Reproduce, exactly and in full, the records that follow, minus any pictures.

(Data entries)
____________________
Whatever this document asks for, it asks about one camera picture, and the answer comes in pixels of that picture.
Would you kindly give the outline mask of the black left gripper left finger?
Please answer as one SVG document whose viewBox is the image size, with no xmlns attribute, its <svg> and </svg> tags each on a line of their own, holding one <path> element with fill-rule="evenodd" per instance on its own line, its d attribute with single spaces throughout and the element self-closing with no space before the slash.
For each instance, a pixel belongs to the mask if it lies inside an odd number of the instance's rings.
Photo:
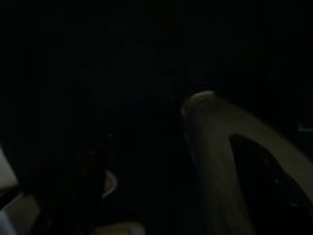
<svg viewBox="0 0 313 235">
<path fill-rule="evenodd" d="M 93 235 L 102 209 L 106 168 L 112 135 L 85 145 L 66 168 L 66 179 L 57 194 L 42 199 L 36 220 L 38 235 Z"/>
</svg>

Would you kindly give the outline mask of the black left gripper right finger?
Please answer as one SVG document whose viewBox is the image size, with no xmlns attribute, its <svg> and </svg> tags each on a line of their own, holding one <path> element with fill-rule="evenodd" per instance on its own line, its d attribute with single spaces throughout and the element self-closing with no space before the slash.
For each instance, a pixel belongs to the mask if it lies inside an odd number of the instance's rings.
<svg viewBox="0 0 313 235">
<path fill-rule="evenodd" d="M 311 235 L 313 204 L 259 143 L 229 137 L 240 187 L 258 235 Z"/>
</svg>
____________________
[Finished task]
Whatever this document asks for, it asks about one camera picture, and the answer comes in pixels of that picture.
Would you kindly give the outline mask of the black left gripper left finger?
Please answer as one SVG document whose viewBox is the image size, with no xmlns attribute, its <svg> and </svg> tags each on a line of their own, holding one <path> element with fill-rule="evenodd" per instance on its own line, its d attribute with single spaces throughout and the element self-closing with no space before the slash.
For each instance, a pixel belongs to the mask if it lies inside an odd number of the instance's rings.
Photo:
<svg viewBox="0 0 313 235">
<path fill-rule="evenodd" d="M 93 235 L 102 209 L 106 168 L 112 135 L 85 145 L 66 168 L 66 179 L 57 194 L 42 199 L 36 220 L 38 235 Z"/>
</svg>

Would you kindly give the outline mask of the black left gripper right finger?
Please answer as one SVG document whose viewBox is the image size, with no xmlns attribute, its <svg> and </svg> tags each on a line of their own, holding one <path> element with fill-rule="evenodd" per instance on its own line, its d attribute with single spaces throughout and the element self-closing with no space before the slash.
For each instance, a pixel belongs to the mask if it lies inside an odd number of the instance's rings.
<svg viewBox="0 0 313 235">
<path fill-rule="evenodd" d="M 311 235 L 313 204 L 259 143 L 229 137 L 240 187 L 258 235 Z"/>
</svg>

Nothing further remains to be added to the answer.